# Task prompt
Images excepted, the data below must be repeated exactly.

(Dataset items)
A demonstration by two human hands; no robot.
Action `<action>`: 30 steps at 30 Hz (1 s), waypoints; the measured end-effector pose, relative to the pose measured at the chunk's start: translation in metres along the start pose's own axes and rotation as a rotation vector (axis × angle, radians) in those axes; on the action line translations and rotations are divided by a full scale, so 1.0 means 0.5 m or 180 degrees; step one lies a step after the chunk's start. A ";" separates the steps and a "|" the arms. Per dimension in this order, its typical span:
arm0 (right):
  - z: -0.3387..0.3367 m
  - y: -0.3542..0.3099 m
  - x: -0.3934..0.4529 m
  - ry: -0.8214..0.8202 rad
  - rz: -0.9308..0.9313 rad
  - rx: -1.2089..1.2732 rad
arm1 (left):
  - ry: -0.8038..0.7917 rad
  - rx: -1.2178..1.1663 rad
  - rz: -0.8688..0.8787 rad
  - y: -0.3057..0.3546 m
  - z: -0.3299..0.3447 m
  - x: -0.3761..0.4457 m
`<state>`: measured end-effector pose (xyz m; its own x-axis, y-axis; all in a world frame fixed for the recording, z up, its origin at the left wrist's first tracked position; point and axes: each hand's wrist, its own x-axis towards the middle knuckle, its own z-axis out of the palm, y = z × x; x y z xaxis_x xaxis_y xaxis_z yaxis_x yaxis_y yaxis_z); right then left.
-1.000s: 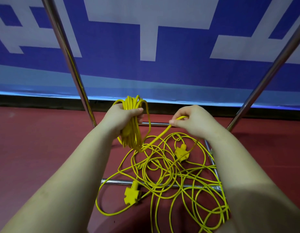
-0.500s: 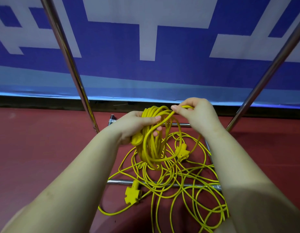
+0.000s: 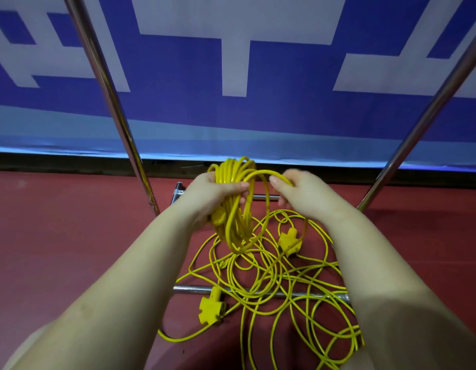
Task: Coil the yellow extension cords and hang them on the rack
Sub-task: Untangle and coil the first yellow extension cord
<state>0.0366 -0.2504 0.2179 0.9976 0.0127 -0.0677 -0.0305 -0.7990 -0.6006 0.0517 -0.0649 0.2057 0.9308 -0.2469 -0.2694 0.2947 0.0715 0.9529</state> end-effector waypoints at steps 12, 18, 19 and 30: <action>-0.018 -0.011 -0.004 0.0959 -0.0318 0.1172 | 0.0220 0.0805 -0.0009 -0.020 -0.023 0.011; -0.035 -0.018 -0.018 0.0675 -0.0525 0.1025 | -0.0138 0.0574 -0.0181 -0.024 0.000 0.001; -0.036 -0.017 -0.020 0.0621 -0.0527 0.1021 | -0.0127 0.0644 -0.0165 -0.025 0.000 0.002; -0.042 -0.005 -0.017 0.0635 -0.0388 0.0726 | -0.0372 0.0476 -0.0051 -0.019 0.012 -0.007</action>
<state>0.0296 -0.2610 0.2366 0.9865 -0.0361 0.1595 0.0992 -0.6433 -0.7592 0.0444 -0.0707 0.1985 0.8923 -0.3581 -0.2748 0.2657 -0.0755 0.9611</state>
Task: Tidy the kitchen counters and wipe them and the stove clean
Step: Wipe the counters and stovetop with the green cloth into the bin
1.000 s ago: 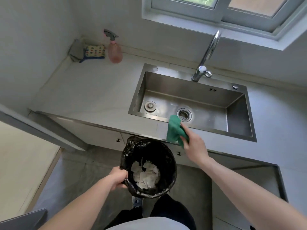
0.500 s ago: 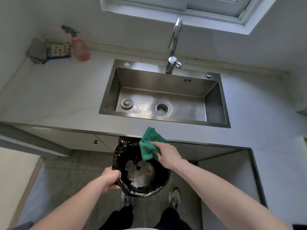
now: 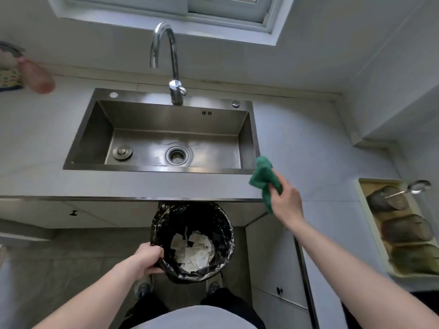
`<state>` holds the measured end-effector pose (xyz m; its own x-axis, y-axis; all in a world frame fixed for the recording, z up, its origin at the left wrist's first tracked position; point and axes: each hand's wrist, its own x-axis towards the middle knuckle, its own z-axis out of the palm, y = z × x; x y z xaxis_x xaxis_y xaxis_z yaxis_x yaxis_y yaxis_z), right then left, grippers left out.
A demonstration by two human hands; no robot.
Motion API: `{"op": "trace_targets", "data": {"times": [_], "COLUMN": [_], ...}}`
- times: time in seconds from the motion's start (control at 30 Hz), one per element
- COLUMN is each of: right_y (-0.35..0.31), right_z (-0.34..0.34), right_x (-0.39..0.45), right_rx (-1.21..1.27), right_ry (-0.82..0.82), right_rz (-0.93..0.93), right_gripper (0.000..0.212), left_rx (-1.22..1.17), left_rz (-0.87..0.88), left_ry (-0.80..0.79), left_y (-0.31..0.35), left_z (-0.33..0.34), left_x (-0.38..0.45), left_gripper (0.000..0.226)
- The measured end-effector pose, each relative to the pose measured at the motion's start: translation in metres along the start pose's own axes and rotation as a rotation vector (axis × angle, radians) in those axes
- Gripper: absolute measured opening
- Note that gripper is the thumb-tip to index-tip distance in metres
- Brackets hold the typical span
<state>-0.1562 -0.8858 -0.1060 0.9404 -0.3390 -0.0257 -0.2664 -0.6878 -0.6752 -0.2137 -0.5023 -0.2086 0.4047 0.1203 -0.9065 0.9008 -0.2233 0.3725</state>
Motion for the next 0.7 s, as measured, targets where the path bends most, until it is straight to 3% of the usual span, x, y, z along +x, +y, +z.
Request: {"op": "trace_targets", "data": {"times": [0.17, 0.4, 0.7], "right_y": [0.084, 0.131, 0.083], "right_z": [-0.056, -0.047, 0.024], "right_x": [0.054, 0.070, 0.008], "right_rx": [-0.179, -0.282, -0.299], "right_ry": [0.085, -0.154, -0.384], "right_rz": [0.199, 0.341, 0.086], "right_gripper": [0.046, 0.045, 0.052], "left_rx": [-0.022, -0.040, -0.042], "left_rz": [-0.004, -0.019, -0.021], "left_ry": [-0.008, -0.024, -0.001], "left_y": [0.008, 0.022, 0.027], "left_z": [0.062, 0.113, 0.135], "left_x": [-0.008, -0.014, -0.025], "left_gripper": [0.026, 0.027, 0.024]}}
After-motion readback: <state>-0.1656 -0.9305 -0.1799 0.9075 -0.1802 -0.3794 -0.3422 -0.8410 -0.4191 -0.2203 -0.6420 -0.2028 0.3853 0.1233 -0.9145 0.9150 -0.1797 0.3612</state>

# Output for this exercise
A demonstration by two human hands; no robot.
Action `<action>`: 30 steps at 30 Hz (1 s), waypoints; the measured end-effector pose, relative to the pose measured at the chunk's start: translation in metres along the start pose's own axes and rotation as a rotation vector (axis × angle, radians) in those axes; on the action line translations and rotations are divided by a full scale, so 1.0 means 0.5 m or 180 degrees; step one lies a step after the chunk's start. A ";" separates the steps and a "|" the arms. Per dimension in this order, its typical span:
arm0 (right):
  - z: -0.3387..0.3367 m
  - y: -0.3542..0.3099 m
  - x: -0.3934..0.4529 m
  - ry: -0.8214..0.8202 rad
  - rz: -0.9308..0.9313 rad
  - rx: -1.2089..1.2732 rad
arm1 (left):
  - ry: -0.8038..0.7917 rad
  - rx: -1.2178..1.1663 rad
  - rz: -0.8688..0.8787 rad
  - y: -0.3057..0.3546 m
  - z: -0.3299..0.3447 m
  - x: -0.3761..0.4457 m
`<state>`: measured end-effector pose (xyz m; its own x-axis, y-axis; all in a world frame fixed for the recording, z up, its origin at the left wrist's first tracked position; point and axes: each hand's wrist, its own x-axis towards the middle knuckle, its own z-axis out of the palm, y = z × x; x y z xaxis_x xaxis_y xaxis_z yaxis_x yaxis_y yaxis_z); right then left.
-1.000s: 
-0.500s: 
+0.000s: 
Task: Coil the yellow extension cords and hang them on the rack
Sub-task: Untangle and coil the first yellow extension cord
<state>0.0366 -0.2504 0.2179 0.9976 0.0127 -0.0677 -0.0305 -0.7990 -0.6006 0.0517 -0.0649 0.2057 0.9308 -0.2469 -0.2694 0.2947 0.0715 0.9529</state> end-effector waypoints at steps 12, 18, 19 and 30: <action>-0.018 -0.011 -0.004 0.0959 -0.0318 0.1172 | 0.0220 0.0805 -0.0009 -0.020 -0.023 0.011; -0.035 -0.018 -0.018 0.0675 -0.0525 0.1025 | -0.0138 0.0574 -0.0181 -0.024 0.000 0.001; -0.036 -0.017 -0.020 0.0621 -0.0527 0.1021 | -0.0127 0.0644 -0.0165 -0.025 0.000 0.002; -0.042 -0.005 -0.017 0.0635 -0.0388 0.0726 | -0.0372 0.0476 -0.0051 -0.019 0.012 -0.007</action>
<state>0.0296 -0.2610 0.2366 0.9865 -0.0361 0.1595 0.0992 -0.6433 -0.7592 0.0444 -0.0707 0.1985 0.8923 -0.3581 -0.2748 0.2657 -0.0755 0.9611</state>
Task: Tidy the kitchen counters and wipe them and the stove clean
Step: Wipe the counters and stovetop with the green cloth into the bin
1.000 s ago: 
0.500 s ago: 
now: 
`<state>` holds the measured end-effector pose (xyz m; its own x-axis, y-axis; all in a world frame fixed for the recording, z up, its origin at the left wrist's first tracked position; point and axes: each hand's wrist, its own x-axis towards the middle knuckle, its own z-axis out of the palm, y = z × x; x y z xaxis_x xaxis_y xaxis_z yaxis_x yaxis_y yaxis_z), right then left, grippers left out.
A demonstration by two human hands; no robot.
Motion API: `{"op": "trace_targets", "data": {"times": [_], "COLUMN": [_], ...}}`
- times: time in seconds from the motion's start (control at 30 Hz), one per element
- COLUMN is each of: right_y (-0.35..0.31), right_z (-0.34..0.34), right_x (-0.39..0.45), right_rx (-1.21..1.27), right_ry (-0.82..0.82), right_rz (-0.93..0.93), right_gripper (0.000..0.212), left_rx (-1.22..1.17), left_rz (-0.87..0.88), left_ry (-0.80..0.79), left_y (-0.31..0.35), left_z (-0.33..0.34), left_x (-0.38..0.45), left_gripper (0.000..0.226)
- The measured end-effector pose, each relative to the pose measured at the motion's start: translation in metres along the start pose's own axes and rotation as a rotation vector (axis × angle, radians) in those axes
- Gripper: absolute measured opening
- Note that gripper is the thumb-tip to index-tip distance in metres
- Brackets hold the typical span
<state>-0.1562 -0.8858 -0.1060 0.9404 -0.3390 -0.0257 -0.2664 -0.6878 -0.6752 -0.2137 -0.5023 -0.2086 0.4047 0.1203 -0.9065 0.9008 -0.2233 0.3725</state>
Motion for the next 0.7 s, as measured, targets where the path bends most, until it is straight to 3% of the usual span, x, y, z along +x, +y, +z.
Request: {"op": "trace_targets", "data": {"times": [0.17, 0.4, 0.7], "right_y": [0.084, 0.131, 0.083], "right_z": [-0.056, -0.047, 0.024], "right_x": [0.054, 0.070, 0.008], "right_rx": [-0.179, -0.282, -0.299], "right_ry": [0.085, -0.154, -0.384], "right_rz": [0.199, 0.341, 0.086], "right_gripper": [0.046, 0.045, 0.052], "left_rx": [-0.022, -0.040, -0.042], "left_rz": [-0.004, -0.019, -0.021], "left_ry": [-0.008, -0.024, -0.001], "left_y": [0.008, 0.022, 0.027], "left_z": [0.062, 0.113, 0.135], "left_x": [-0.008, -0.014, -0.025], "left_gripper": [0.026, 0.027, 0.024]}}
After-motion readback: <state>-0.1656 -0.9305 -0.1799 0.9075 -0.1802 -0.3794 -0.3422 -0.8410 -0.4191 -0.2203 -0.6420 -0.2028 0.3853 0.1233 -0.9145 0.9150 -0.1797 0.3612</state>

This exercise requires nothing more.